Start of Block
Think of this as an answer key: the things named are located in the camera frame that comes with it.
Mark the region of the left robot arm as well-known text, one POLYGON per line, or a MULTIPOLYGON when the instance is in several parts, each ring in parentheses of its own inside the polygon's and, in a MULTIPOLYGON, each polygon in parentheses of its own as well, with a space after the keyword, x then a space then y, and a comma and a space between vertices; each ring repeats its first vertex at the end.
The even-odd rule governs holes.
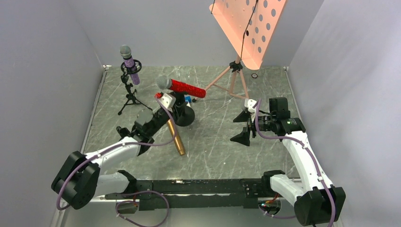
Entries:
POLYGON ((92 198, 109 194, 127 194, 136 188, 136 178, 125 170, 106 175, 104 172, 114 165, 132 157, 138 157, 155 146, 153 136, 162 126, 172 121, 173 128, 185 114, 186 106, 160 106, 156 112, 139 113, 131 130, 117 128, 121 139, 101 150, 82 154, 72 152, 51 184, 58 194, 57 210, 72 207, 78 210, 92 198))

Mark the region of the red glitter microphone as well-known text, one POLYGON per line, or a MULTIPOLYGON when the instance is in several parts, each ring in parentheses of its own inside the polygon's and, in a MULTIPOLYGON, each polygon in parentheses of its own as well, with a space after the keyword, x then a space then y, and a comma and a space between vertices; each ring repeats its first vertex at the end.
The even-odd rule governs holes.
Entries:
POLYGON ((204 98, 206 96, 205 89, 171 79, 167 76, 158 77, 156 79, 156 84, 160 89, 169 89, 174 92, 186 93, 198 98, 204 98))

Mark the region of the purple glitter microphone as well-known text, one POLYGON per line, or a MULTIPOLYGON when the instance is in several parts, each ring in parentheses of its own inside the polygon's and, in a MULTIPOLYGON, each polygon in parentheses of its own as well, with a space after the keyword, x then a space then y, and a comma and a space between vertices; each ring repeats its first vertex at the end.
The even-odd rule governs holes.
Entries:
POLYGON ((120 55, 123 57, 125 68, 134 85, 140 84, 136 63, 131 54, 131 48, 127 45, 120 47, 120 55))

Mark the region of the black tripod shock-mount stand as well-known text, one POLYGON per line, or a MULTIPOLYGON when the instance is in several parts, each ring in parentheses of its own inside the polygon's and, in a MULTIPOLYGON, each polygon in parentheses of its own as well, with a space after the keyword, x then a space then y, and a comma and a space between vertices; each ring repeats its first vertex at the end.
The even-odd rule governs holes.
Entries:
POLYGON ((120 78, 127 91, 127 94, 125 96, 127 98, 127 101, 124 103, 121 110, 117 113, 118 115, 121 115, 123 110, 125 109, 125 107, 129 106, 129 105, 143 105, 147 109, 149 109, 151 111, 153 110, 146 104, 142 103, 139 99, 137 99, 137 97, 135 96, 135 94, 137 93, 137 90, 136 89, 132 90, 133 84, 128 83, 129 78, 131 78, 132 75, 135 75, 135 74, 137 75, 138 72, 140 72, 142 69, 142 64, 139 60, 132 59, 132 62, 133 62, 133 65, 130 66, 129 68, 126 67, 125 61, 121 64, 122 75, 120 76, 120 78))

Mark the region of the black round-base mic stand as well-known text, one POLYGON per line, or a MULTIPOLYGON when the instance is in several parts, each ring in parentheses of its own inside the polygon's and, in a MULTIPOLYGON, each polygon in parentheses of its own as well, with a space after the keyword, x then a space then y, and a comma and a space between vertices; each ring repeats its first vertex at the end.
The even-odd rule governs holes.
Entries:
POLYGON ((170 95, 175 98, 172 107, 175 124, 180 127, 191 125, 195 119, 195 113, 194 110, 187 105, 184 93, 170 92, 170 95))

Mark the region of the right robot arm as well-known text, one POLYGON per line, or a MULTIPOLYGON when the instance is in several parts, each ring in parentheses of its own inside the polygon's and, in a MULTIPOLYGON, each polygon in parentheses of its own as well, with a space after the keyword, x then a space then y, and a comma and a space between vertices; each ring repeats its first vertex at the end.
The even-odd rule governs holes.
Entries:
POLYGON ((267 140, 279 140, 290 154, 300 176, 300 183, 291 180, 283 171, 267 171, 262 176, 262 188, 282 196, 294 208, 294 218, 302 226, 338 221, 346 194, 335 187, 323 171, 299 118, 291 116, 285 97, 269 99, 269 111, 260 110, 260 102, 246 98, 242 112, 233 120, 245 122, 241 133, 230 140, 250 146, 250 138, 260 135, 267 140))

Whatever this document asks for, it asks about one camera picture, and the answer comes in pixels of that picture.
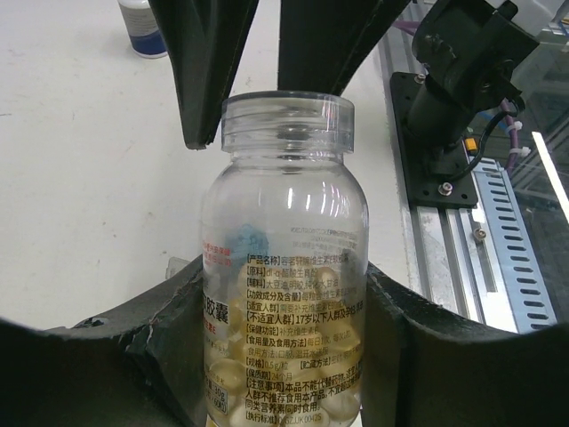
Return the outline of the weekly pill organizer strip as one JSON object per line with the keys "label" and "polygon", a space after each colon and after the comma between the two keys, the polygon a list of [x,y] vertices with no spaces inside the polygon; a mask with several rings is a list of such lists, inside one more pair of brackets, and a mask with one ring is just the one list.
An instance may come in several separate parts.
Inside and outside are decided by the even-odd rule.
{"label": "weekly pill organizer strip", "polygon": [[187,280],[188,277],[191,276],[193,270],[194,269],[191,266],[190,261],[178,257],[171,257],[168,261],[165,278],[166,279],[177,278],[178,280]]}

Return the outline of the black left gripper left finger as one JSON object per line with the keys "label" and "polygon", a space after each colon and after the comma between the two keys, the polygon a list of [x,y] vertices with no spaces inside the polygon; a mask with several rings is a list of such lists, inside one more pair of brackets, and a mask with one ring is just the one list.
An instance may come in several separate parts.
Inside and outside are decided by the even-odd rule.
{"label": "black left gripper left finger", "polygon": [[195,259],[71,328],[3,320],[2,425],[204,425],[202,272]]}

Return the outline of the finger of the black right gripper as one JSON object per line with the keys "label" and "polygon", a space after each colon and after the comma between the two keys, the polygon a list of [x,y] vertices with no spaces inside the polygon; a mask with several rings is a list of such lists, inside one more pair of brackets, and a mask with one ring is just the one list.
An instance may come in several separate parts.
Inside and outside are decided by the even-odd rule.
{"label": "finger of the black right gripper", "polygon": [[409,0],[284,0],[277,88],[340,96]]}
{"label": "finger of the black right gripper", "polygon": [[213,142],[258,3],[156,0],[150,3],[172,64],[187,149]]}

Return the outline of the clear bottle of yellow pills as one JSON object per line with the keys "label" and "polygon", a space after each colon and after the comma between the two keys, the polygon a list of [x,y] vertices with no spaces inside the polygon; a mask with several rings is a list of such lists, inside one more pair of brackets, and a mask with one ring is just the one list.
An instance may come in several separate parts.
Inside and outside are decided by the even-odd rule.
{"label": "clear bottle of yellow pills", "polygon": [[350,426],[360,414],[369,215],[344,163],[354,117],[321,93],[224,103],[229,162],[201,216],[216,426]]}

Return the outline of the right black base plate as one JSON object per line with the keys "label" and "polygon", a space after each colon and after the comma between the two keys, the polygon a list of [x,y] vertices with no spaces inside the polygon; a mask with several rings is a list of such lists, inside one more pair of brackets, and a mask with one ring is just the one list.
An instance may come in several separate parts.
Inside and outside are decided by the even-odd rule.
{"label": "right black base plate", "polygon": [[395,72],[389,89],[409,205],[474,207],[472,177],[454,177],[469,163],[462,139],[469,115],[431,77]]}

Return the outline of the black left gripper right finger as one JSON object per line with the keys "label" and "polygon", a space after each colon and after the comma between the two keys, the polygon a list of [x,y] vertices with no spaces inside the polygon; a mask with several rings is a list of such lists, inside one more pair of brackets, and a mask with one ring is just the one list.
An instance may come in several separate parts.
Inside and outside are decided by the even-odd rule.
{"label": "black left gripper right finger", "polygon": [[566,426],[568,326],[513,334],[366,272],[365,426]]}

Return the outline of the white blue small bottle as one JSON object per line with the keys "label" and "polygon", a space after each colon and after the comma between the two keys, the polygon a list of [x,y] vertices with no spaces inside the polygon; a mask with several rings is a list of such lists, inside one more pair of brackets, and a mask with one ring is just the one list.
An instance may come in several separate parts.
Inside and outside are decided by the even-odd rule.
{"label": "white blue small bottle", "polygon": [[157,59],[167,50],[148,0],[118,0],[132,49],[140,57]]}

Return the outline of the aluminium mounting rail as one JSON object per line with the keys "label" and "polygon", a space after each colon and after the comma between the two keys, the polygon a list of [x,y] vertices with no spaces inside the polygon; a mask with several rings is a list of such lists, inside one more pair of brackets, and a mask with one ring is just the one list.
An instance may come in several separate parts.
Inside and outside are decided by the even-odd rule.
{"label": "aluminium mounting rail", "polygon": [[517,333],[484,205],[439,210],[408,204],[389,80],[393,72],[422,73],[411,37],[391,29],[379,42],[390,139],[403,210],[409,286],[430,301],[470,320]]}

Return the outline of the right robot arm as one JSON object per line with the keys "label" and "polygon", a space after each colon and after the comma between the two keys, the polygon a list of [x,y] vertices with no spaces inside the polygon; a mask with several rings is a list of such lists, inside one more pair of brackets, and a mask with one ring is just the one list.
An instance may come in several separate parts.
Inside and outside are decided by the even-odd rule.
End of Block
Task to carry out
Given the records above, restate word for word only the lines starting at the one with "Mark the region of the black round-base" and ending at the one with "Whatever this document".

Solution for this task
Mark the region of the black round-base mic stand as well-known text, one POLYGON per line, or a MULTIPOLYGON when the instance is in several parts, each ring in parentheses of its own inside the polygon's and, in a MULTIPOLYGON, each polygon in parentheses of its own as well, with a space after the keyword, x then a space then y, and a comma and a space between vertices; each ring repeats its first vertex at the end.
The even-odd rule governs holes.
Entries:
POLYGON ((170 95, 175 98, 172 107, 175 124, 180 127, 191 125, 195 119, 195 113, 194 110, 187 105, 184 93, 170 92, 170 95))

Mark the region of the right robot arm as well-known text, one POLYGON per line, or a MULTIPOLYGON when the instance is in several parts, each ring in parentheses of its own inside the polygon's and, in a MULTIPOLYGON, each polygon in parentheses of its own as well, with a space after the keyword, x then a space then y, and a comma and a space between vertices; each ring repeats its first vertex at the end.
The even-odd rule governs holes.
Entries:
POLYGON ((267 140, 279 140, 290 154, 300 176, 300 183, 291 180, 283 171, 267 171, 262 176, 262 188, 282 196, 294 208, 294 218, 302 226, 338 221, 346 194, 335 187, 323 171, 299 118, 291 116, 285 97, 269 99, 269 111, 260 110, 260 102, 246 98, 242 112, 233 120, 245 122, 241 133, 230 140, 250 146, 250 138, 260 135, 267 140))

Whatever this document asks for, it asks about one camera picture, and the answer comes in pixels of that picture.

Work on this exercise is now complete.